Reichstag plane crash sparks security debate
25 July 2005, BERLIN - A plane crash in the heart of Berlin's government quarter and the series of deadly terrorist attacks in the Red Sea resort of Sharm al-Sheikh and London have triggered a debate about security risks to Germany just as the nation gears up for an election.
25 July 2005
BERLIN - A plane crash in the heart of Berlin's government quarter and the series of deadly terrorist attacks in the Red Sea resort of Sharm al-Sheikh and London have triggered a debate about security risks to Germany just as the nation gears up for an election.
While Germany Transport Minister Manfred Stolpe has announced plans to ban flights by private planes over central Berlin, the government and opposition have been battling it out over whether the army should be deployed within the country to help tackle terrorist threats.
After a weekend of attacks in Egypt, Istanbul and Iraq, German Interior Minister Otto Schily warned in an interview with the daily Bild against hysteria resulting from the series of explosions but conceded that Germany too faced threats from Islamic terrorists.
"If we allows ourselves to be moved by fear and concern, then the terrorists would have already achieved their goal," Schily said. "Watchfulness and calmness are the best means against terror."
"Germany also faces threats from Islamic terrorism," Schily said, adding that the security authorities have already uncovered and as a consequence prevented several attempts at mounting attacks in the country.
The move to introduce the small aircraft ban came after a single-engine plane crashed Friday evening on the expansive lawn between Berlin's historic Reichstag parliament building and Chancellor Gerhard Schroeder's office.
Officials quickly ruled out a terrorist link in the crash.
But coming at a time of heightened terrorist alert, the incident immediately raised questions about planes flying into such highly sensitive areas in the German capital and as a result provoking calls for additional security measures.
Police say the 39-year-old pilot committed suicide and have linked his death to the disappearance of his wife.
"We will introduce a no-fly zone for recreational planes over the government quarter," German Transport Minister Manfred Stolpe told reporters Sunday.

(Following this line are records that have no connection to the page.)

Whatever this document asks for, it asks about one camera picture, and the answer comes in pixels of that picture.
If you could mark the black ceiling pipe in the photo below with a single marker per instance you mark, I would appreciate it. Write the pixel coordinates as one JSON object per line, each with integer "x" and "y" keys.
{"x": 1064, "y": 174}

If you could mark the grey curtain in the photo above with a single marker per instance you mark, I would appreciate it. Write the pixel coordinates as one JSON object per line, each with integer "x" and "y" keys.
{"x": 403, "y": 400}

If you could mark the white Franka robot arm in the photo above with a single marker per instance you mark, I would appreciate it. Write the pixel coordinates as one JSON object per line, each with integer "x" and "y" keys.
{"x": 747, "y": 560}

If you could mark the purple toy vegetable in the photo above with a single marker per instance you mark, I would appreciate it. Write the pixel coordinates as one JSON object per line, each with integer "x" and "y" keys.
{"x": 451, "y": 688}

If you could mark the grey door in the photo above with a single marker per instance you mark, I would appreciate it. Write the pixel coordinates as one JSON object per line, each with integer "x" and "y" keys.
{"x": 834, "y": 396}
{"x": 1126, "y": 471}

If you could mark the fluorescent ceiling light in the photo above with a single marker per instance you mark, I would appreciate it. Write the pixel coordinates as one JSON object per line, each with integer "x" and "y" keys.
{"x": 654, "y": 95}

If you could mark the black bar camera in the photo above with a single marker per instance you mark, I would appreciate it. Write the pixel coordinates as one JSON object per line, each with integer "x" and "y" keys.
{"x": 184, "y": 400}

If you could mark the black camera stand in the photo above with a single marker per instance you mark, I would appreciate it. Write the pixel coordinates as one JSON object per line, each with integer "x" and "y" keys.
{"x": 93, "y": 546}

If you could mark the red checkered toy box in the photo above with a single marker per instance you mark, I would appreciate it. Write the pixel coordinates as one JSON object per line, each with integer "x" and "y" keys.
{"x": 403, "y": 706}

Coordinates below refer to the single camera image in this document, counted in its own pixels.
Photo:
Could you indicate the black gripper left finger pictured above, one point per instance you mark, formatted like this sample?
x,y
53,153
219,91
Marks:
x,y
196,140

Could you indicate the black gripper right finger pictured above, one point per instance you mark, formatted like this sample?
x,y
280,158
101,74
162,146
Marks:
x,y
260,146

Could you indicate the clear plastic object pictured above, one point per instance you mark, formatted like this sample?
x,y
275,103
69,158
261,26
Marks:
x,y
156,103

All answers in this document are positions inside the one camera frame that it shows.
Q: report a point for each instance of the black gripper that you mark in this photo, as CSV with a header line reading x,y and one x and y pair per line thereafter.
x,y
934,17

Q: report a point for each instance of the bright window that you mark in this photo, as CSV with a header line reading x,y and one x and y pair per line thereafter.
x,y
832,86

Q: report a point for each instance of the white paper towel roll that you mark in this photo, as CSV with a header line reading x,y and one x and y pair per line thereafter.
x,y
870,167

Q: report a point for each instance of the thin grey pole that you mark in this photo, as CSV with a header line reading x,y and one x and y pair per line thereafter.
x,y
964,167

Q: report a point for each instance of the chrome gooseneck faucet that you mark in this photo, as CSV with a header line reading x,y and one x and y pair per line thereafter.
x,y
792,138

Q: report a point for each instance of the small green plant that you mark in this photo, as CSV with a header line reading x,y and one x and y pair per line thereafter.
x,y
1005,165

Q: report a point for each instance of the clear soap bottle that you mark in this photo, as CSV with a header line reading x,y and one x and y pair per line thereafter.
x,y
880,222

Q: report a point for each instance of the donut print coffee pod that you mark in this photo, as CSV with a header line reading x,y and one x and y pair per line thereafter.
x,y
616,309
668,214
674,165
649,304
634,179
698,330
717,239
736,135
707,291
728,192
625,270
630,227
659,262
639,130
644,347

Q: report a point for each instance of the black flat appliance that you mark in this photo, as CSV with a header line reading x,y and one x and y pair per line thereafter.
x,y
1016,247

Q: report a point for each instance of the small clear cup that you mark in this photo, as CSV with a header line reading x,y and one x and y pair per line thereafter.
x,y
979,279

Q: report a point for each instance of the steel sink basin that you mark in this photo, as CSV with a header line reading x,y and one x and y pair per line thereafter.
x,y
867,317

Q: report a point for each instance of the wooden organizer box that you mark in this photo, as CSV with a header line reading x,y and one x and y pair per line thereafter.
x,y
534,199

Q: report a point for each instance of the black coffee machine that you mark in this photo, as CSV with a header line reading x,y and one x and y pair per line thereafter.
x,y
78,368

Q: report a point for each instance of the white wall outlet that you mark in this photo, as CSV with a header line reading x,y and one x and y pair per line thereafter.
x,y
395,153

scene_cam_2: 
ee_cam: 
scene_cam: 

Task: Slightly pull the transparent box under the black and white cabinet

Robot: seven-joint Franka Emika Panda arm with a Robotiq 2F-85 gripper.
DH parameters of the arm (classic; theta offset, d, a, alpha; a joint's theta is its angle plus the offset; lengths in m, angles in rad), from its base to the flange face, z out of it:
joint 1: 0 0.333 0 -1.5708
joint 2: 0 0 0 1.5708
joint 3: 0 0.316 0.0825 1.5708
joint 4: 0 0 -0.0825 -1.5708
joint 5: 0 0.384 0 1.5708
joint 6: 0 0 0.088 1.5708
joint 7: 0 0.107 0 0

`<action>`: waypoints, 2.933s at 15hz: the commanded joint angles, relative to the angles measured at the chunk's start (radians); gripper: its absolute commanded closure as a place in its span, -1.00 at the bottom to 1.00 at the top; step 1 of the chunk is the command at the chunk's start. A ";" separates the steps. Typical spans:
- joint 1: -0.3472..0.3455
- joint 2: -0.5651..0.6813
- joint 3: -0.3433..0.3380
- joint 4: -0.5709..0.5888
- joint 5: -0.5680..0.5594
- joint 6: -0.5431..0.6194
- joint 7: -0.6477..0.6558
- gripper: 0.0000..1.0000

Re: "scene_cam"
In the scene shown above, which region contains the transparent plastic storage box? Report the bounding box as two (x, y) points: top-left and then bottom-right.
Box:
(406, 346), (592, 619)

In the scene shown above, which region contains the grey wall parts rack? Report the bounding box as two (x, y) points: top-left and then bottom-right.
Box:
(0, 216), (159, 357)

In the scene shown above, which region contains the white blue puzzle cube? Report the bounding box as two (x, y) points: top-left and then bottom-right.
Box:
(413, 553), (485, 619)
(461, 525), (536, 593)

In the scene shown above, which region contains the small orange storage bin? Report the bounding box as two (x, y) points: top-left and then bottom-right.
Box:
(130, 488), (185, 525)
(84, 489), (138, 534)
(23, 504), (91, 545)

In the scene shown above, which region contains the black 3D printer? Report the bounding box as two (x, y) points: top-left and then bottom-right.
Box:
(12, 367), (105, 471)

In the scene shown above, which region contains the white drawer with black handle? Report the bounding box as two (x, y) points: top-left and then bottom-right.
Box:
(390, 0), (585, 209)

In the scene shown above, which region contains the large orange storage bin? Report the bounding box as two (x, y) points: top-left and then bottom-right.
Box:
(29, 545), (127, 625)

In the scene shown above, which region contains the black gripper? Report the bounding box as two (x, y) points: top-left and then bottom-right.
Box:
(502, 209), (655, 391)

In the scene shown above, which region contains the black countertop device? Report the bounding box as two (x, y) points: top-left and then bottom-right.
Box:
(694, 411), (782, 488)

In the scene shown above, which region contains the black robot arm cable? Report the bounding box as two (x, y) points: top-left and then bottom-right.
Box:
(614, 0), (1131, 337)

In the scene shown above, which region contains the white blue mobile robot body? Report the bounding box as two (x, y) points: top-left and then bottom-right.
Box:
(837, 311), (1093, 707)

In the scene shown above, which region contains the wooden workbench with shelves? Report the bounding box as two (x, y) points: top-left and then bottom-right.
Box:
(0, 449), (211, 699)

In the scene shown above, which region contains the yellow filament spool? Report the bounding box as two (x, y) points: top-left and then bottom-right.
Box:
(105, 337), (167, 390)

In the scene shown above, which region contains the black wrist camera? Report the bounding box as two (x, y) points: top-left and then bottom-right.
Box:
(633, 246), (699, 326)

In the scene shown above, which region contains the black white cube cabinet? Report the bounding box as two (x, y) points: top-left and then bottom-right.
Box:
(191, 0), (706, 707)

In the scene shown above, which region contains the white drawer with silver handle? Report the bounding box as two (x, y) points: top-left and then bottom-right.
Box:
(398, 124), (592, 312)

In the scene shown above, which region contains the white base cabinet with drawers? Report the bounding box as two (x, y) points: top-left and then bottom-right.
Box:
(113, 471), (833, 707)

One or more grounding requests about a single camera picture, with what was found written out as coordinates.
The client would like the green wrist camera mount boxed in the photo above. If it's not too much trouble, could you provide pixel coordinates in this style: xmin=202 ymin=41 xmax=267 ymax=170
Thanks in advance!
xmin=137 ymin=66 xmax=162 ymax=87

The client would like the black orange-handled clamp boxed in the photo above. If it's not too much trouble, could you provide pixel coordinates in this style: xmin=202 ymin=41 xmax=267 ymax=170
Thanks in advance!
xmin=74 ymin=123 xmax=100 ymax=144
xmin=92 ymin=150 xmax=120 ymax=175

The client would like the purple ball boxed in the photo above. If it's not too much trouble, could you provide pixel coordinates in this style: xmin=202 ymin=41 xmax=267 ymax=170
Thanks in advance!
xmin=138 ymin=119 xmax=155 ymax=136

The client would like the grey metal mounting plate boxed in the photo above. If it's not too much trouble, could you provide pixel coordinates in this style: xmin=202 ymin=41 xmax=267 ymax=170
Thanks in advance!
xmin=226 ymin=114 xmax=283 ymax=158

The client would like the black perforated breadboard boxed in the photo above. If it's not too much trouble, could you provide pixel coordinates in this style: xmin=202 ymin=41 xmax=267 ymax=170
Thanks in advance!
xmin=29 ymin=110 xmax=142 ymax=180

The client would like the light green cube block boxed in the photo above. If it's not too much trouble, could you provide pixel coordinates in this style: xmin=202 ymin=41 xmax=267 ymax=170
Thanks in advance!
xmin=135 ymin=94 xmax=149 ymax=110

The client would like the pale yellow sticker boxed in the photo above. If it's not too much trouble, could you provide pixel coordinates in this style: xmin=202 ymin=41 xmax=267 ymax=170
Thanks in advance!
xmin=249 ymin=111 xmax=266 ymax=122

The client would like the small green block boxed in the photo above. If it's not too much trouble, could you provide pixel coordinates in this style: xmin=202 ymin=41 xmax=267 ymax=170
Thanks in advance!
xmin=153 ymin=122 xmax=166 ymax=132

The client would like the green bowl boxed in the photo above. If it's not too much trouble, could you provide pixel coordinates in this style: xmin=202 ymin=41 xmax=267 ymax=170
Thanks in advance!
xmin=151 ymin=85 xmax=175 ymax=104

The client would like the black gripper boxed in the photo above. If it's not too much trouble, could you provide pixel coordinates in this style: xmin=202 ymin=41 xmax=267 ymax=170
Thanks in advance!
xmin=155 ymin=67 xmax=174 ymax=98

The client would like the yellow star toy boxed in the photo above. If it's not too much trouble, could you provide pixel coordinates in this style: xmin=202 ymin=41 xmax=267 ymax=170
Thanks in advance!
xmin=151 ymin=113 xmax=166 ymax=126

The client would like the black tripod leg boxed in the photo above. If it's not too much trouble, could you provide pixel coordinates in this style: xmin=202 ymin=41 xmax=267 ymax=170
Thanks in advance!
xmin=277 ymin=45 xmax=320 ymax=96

"This will prevent hobby pilots and private planes from flying over the area near the Reichstag and the Chancellery," he said.
But with an election now looming over the country, the plane crash and the bombings means that a debate about what action needs to be taken to head off the risks posed by terrorism threatens to hijack the campaign for the September 18 poll.
Chancellor Gerhard Schroeder's Social Democrat-led (SPD) government has announced plans to create a special anti-terrorist file.
However, a controversial call by the opposition Chancellor Angela Merkel to use the army to prevent terrorist attacks has sparked criticism, in particular from within the ranks of Schroeder's ruling SPD-Green coalition.
Rejecting Merkel's proposal, German Justice Minister Brigitte Zypries said in an interview with the daily Die Welt on Monday there were good reasons why there was a separation betweeen the military and the police.
Moreover, she said "our police have their tasks under control and do not need the support of the army."